The mysteries sometimes keep her awake at night.
There’s much to mull—letters penned in the early 1800s in flowing, cursive French; mentions of a “bathing-house” that once stood in the garden; merchant listings of imported Champagne and Haitian coffee.
Not to mention the thousands of little artifacts she found digging in a corner of the yard. When visitors stop by, the latest found objects are arranged puzzle-like on a dining room table. In the diffused light of piazza-facing windows, there may be cattle bones, odd buttons, catfish spines, and large porcelain pieces decorated in pagodas, sailing ships, or woodland scenes.
MEET JULIANA FALK
Dressed smartly in a black sweater and pants, her brown hair pulled into a smooth ponytail, she’s scratching the dirt with a trowel and has to look upward from the large, hand-dug hole in her yard to see where I’m standing. At that depth, I think, she could be excavating the deep end of a swimming pool. But soon she produces an object from the dirt walls, a curved piece of pottery. “Part of a rim from a pitcher,” she says, smiling and brushing it off to show me.

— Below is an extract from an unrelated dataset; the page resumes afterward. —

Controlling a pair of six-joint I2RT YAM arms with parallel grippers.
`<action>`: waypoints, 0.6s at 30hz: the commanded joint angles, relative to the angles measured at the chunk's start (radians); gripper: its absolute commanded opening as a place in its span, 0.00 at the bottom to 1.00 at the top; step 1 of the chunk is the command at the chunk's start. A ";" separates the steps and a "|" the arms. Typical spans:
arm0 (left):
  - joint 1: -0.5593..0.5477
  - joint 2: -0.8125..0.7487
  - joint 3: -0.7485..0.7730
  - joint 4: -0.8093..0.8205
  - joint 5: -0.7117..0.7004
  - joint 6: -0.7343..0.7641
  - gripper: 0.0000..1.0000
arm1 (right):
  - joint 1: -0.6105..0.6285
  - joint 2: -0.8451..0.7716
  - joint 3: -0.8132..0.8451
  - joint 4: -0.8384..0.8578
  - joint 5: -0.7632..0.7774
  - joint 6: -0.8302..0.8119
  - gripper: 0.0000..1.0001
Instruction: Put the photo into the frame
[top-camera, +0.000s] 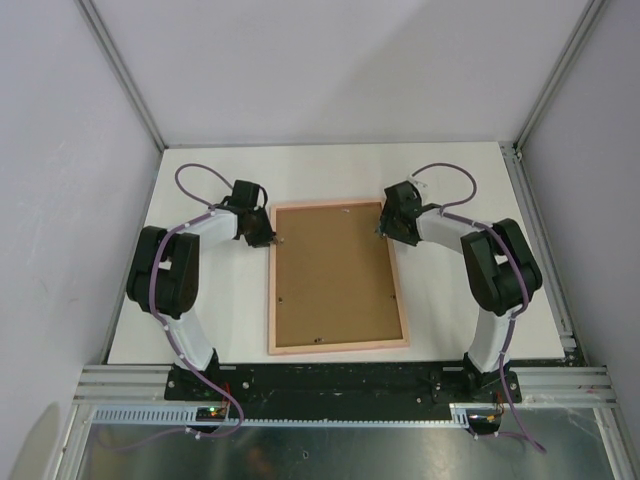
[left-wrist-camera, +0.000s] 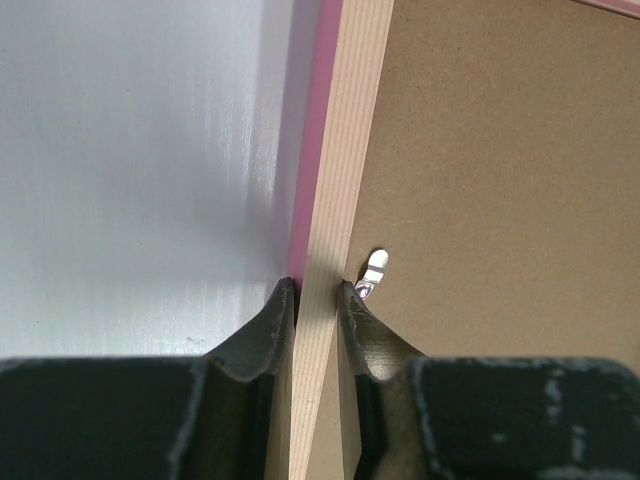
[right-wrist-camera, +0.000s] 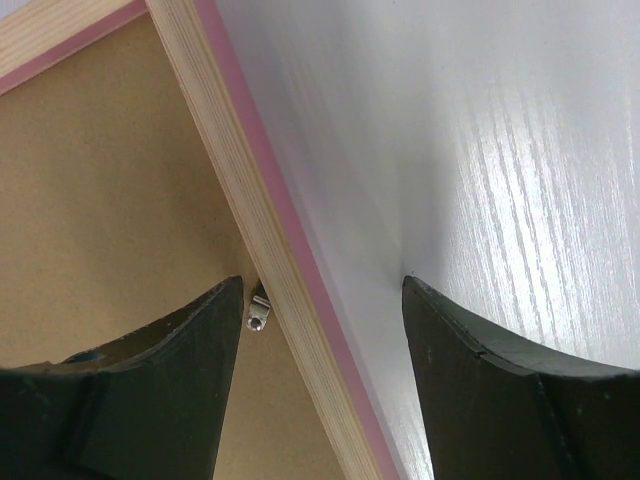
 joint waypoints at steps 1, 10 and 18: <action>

Falk first stepped through the gate of the large, walled lot that surrounds 48 Laurens Street about eight years ago. It was the tenth property for sale downtown that she’d visited. Falk was hoping to relocate from Pennsylvania to Charleston but had only been to the city a couple of times. But she was ready for southern climes, and her parents had visited Kiawah Island for years.
“This house spoke to me right away,” she says, even with an overgrown garden and some rooms needing repair. After moving in, she soon noticed pottery pieces in the soft dirt floor in the greenhouse. She did some research, saved each “sherd” (what she’d learn is a preferred archaeological term for shard), and discovered that what she was finding was hand-painted Mocha ware or “dipped ware” from the nineteenth century, each with a “cabling” design in brown, blue, white, and green. With her collection of artifacts growing, she reached out to experts at Drayton Hall and the Charleston Museum, and she quickly found herself on an “unexpected journey in restoration and research.”
Never subdivided or radically remodeled (only an addition added), the private home was once owned by the Historic Charleston Foundation and is a window into the life of an early nineteenth-century French consul and merchant named Simon Jude Chancognie. Falk knew immediately that this wasn’t just a residence but an intriguing part of Charleston’s early story. The six rooms of the original, three-story house have survived remarkably intact, including woodwork, mantels, floors, and plasterwork (now being carefully revealed after much detail was lost under two centuries of paint). Falk is having the original exterior colors confirmed by paint analysis, but it appears to have been cream-colored with black trim.
She’s gradually working to uncover, restore, and preserve as much as possible at Chancognie House, and becoming what she calls “The Accidental Preservationist.” Falk’s law degree certainly didn’t prepare her for this part-archaeology, part-history, and part-home renovation.
Chancognie arrived in 1801 to reopen the French consulate in Charleston. A French colonial naval secretary before his appointment, Chancognie penned his letters in French and socialized with the Spanish consulate; he once imported to Charleston a shipment of precisely 2,124 bottles of “the finest Champagne;” and he married while here—to Marie Susanne Delaire, whose family had been partners in coffee and sugar plantations in the Caribbean colony of Saint-Domingue (French Haiti).
The consul and merchant sited Chancognie House at one end of a large, mostly open lot in Ansonborough—historically a “suburb” of the city’s oldest neighborhoods closer to the Battery. Along the garden wall, passersby on the sidewalk may read the Historic Charleston Foundation plaque that was updated in 2017 to note the house was built circa-1810—an adjustment because of recent finds by Falk, including 1809 newspapers backing some of the wallpaper plus a listing from 1813 that described the house and outbuildings as being “three years old.” (The residence had previously been thought to have been built in 1814–1816.)
The homesite still has its large walled garden, planted now with mature camellias, Meyer lemon trees, and what must be one of the peninsula’s tallest holly trees. Falk has learned that the grounds originally featured a garden of fruit trees and a “Bathing-House, handsomely built of Philadelphia brick.” Intrigued, in 2016 she commissioned an archaeological dig by the Charleston Museum to see if they could find evidence of the bath house, but no remnants have yet been located. “If we could learn enough about it,” Falk says, “I would love to be able to reconstruct it.”
Before I go, we’re standing on the piazza when Falk mentions that the artifacts she’s found already “could easily total ten thousand pieces,” and she realizes the discoveries and preservation of Chancognie House could be a lifetime project. I recall then how I’d seen her earlier, when she was happily digging and sifting. It’s a favorite place for Falk to be lately, she admits, deep in a hole dug in the yard of this long ago Frenchman’s house—and finding in Charleston her own joie de vivre.